Posts / everyday-life

The Dishwasher Wars: A Study in Wasted Conviction


Someone on the internet posted two photos of bowls in a dishwasher and asked which arrangement was correct. Four thousand comments later, a grown adult had been told they’d be “difficult to marry” over the placement of some Corelle. I’ve been thinking about this for three days, which is embarrassing, but here we are.

The original question was reasonable enough. Roommates disagreed on loading technique, someone wanted a tiebreaker. What followed was a masterclass in how quickly humans will turn a logistics problem into a referendum on someone’s character. By the end, people were accusing the poster of fabricating a lie about their own dishwasher for internet clout. Over bowls.

I’ve got a theory about why this happens, and it’s not really about dishwashers. It’s that most domestic disputes aren’t actually about the thing they’re about. They’re about who gets to be right in a shared space, which is a much older and grubbier argument than crockery placement. My wife and I have never fought about dishwasher loading specifically, but we have absolutely had the shape of this fight over other things. The thermostat. How you fold a fitted sheet, which is a war crime regardless of method. Whose turn it is to remember the bins.

What got me, reading through that thread, was how confidently everyone held their position right up until someone produced an actual manual. Then the tone shifted completely. Turns out the manufacturer had designed the rack for a specific configuration, small bowls up top facing a particular way, and neither roommate was doing it that way at all. The internet had spent hours litigating a question that had a documented answer sitting in a PDF nobody had bothered to look up. There’s something very human about that. We’ll argue from first principles about water pressure and jet trajectory before we’ll spend ninety seconds googling the actual spec.

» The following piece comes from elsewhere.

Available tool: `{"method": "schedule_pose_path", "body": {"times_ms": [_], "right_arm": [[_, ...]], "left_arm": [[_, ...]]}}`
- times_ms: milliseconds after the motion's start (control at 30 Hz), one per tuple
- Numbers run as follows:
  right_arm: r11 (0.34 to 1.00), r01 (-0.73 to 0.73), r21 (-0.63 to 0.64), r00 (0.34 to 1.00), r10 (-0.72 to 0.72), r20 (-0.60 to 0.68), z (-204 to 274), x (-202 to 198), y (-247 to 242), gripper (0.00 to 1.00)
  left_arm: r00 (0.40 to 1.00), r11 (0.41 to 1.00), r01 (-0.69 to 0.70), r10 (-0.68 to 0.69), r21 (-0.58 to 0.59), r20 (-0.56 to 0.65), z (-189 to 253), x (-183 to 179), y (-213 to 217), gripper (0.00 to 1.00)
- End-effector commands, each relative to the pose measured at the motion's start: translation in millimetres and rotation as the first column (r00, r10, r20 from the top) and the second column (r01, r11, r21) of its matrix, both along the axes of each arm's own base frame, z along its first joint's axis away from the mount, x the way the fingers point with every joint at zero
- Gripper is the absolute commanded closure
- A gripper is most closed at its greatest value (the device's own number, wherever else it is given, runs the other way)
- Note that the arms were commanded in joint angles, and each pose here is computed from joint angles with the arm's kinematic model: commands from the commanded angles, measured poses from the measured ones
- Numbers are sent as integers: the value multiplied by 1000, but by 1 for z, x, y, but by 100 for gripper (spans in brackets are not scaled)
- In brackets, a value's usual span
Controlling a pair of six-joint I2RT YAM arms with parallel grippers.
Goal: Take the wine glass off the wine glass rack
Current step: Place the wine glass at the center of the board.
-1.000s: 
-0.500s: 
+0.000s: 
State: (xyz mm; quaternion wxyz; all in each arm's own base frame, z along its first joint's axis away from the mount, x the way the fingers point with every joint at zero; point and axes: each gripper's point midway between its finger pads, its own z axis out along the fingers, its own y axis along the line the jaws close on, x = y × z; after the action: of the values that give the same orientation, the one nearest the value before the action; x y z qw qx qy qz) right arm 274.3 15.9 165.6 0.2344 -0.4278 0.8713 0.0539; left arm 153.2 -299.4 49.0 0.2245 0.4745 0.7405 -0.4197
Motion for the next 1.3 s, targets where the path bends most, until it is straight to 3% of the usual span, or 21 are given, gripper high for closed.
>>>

I do this too, for what it’s worth. I spent a good chunk of last year insisting our old dishwasher’s top rack was “just for show” before discovering, via manual, that I’d been underloading it for two years. Genuinely deflating moment. You build a whole identity around a small competence and then discover you were just guessing the whole time.

The bit of the thread that actually made me laugh was the pile-on about chipped bowls versus pooled water versus blocked jets, everyone citing their own dishwasher as universal law. Dishwashers vary. Water pressure varies. The bowls themselves vary, cheap stoneware behaves differently to good ceramic. There was never going to be one true answer, because the question assumed a level of standardisation that doesn’t exist. That’s the bit nobody wanted to sit with. Easier to declare victory than admit the honest answer is “it depends, and also nobody’s dishwasher is quite like anyone else’s.”

There’s a broader thing here about how we treat small domestic disagreements as proxy wars for bigger ones, competence, respect, whose habits get to be the default in a shared home. None of that gets resolved by finding the correct bowl angle. It gets resolved, if it gets resolved at all, by someone deciding the fight isn’t worth having and the dishes being clean enough is the actual bar, not “clean in the way I personally find aesthetically satisfying.”

I don’t have a tidy conclusion here, other than: check the manual before you accuse your roommate of psychological warfare. And if the bowls come out clean, they’re clean. Some questions really are just “whatever works,” even when four thousand strangers would prefer they weren’t.